DESCRIPTION OF THE TASK
Restate the entire listing word for word.
DATASET CONTENT Block Start
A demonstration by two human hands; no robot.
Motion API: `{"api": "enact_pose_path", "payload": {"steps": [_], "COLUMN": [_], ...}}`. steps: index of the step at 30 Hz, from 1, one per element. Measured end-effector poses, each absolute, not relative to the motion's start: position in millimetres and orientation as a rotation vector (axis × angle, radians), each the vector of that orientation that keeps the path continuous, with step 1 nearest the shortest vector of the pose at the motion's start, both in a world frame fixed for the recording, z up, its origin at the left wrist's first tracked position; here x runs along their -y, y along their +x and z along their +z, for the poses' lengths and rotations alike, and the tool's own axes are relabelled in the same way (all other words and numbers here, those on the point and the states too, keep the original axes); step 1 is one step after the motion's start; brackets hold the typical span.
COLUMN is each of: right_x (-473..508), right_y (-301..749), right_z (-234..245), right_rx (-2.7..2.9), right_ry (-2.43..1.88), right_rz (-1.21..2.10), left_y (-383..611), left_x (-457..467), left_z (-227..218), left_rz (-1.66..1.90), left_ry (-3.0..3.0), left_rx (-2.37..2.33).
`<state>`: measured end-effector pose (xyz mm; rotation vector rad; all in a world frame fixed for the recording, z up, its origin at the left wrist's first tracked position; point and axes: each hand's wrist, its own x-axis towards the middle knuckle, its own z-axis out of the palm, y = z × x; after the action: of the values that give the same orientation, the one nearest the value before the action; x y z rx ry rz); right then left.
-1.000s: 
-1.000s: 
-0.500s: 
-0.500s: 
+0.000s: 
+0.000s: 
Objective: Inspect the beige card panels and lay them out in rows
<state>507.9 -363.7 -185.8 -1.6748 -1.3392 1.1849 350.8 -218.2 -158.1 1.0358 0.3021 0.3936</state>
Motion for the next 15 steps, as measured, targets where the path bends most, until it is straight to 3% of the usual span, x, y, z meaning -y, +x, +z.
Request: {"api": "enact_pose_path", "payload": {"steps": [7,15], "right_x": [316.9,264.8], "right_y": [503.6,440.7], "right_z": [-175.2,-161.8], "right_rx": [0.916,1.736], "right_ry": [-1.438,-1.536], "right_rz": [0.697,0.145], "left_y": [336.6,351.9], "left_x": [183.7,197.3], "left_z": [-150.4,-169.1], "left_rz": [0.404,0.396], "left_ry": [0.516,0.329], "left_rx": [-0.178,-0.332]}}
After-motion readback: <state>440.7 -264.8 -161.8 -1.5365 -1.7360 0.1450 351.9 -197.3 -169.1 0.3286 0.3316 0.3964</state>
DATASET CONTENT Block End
WRITTEN ANSWER
A demonstration by two human hands; no robot.
Motion API: `{"api": "enact_pose_path", "payload": {"steps": [_], "COLUMN": [_], ...}}`. steps: index of the step at 30 Hz, from 1, one per element. Measured end-effector poses, each absolute, not relative to the motion's start: position in millimetres and orientation as a rotation vector (axis × angle, radians), each the vector of that orientation that keeps the path continuous, with step 1 nearest the shortest vector of the pose at the motion's start, both in a world frame fixed for the recording, z up, its origin at the left wrist's first tracked position; here x runs along their -y, y along their +x and z along their +z, for the poses' lengths and rotations alike, and the tool's own axes are relabelled in the same way (all other words and numbers here, those on the point and the states too, keep the original axes); step 1 is one step after the motion's start; brackets hold the typical span.
COLUMN is each of: right_x (-473..508), right_y (-301..749), right_z (-234..245), right_rx (-2.7..2.9), right_ry (-2.43..1.88), right_rz (-1.21..2.10), left_y (-383..611), left_x (-457..467), left_z (-227..218), left_rz (-1.66..1.90), left_ry (-3.0..3.0), left_rx (-2.37..2.33).
`<state>`: measured end-effector pose (xyz mm; rotation vector rad; all in a world frame fixed for the recording, z up, its origin at the left wrist's first tracked position; point and axes: each hand's wrist, its own x-axis towards the middle knuckle, its own z-axis out of the palm, y = z × x; after the action: of the values that give the same orientation, the one nearest the value before the action; x y z rx ry rz); right then left.
-1.000s: 
-1.000s: 
-0.500s: 
-0.500s: 
+0.000s: 
+0.000s: 
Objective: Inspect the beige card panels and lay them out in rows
<state>507.9 -363.7 -185.8 -1.6748 -1.3392 1.1849 350.8 -218.2 -158.1 1.0358 0.3021 0.3936</state>
Motion for the next 15 steps, as measured, targets where the path bends most, until it is straight to 3% of the usual span, x, y, z meaning -y, +x, +z.
Request: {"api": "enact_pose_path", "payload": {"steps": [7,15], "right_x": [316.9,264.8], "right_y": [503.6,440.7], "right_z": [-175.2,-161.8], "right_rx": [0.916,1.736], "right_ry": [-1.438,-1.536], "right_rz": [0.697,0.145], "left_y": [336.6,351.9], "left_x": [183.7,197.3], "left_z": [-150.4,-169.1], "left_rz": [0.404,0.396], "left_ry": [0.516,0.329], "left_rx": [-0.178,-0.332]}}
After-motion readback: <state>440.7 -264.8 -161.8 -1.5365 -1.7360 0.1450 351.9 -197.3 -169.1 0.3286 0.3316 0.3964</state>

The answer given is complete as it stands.